What is needed — Where does "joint" occur in the listing? Copy every line that holds it.

+++

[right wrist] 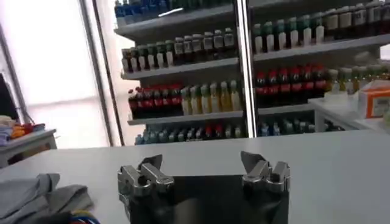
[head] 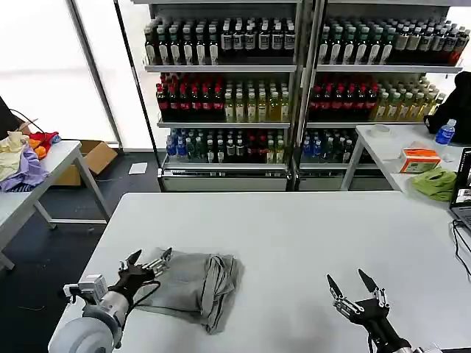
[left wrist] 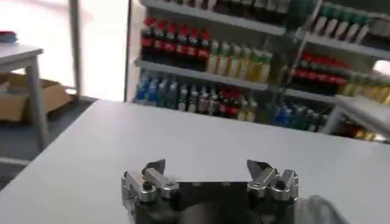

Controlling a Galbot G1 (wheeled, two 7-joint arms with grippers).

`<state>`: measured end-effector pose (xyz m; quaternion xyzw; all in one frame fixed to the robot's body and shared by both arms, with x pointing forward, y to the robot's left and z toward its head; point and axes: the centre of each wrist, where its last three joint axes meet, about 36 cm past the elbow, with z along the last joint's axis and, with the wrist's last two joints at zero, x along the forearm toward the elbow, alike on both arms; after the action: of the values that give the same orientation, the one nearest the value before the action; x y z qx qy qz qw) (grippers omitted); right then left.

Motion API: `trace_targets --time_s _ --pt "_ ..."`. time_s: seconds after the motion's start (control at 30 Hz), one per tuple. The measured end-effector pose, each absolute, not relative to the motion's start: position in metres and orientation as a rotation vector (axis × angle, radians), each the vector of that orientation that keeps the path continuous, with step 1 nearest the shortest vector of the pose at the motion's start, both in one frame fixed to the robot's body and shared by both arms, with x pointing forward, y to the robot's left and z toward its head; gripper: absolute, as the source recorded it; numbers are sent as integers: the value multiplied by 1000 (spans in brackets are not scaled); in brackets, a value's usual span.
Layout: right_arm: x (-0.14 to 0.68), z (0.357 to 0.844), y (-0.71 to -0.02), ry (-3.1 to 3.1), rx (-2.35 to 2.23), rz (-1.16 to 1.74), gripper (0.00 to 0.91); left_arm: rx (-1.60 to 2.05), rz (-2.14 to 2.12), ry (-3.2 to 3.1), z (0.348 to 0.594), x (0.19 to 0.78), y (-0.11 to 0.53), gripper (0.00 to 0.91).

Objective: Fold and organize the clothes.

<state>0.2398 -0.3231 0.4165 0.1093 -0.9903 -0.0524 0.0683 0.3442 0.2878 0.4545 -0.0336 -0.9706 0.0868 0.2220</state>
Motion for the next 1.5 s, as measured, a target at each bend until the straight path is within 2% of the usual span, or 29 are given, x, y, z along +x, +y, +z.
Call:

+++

Result for this task —
Controlling a Galbot G1 (wheeled, two 7-joint arms with grippers).
`<state>`: measured end-effector pose (xyz m; quaternion xyzw; all in one frame fixed to the robot's body and shared by both arms, with x pointing forward, y to the robot's left and z toward its head; point and axes: the centre of each wrist, where its last three joint axes meet, about 36 cm past the elbow, with z along the last joint's axis and, with the wrist's last two joints at zero, x along the forearm toward the elbow, alike on both arms; after the action: of the values that give the same orientation, the one nearest the value before the action; x y z qx qy qz qw) (grippers omitted); right then left.

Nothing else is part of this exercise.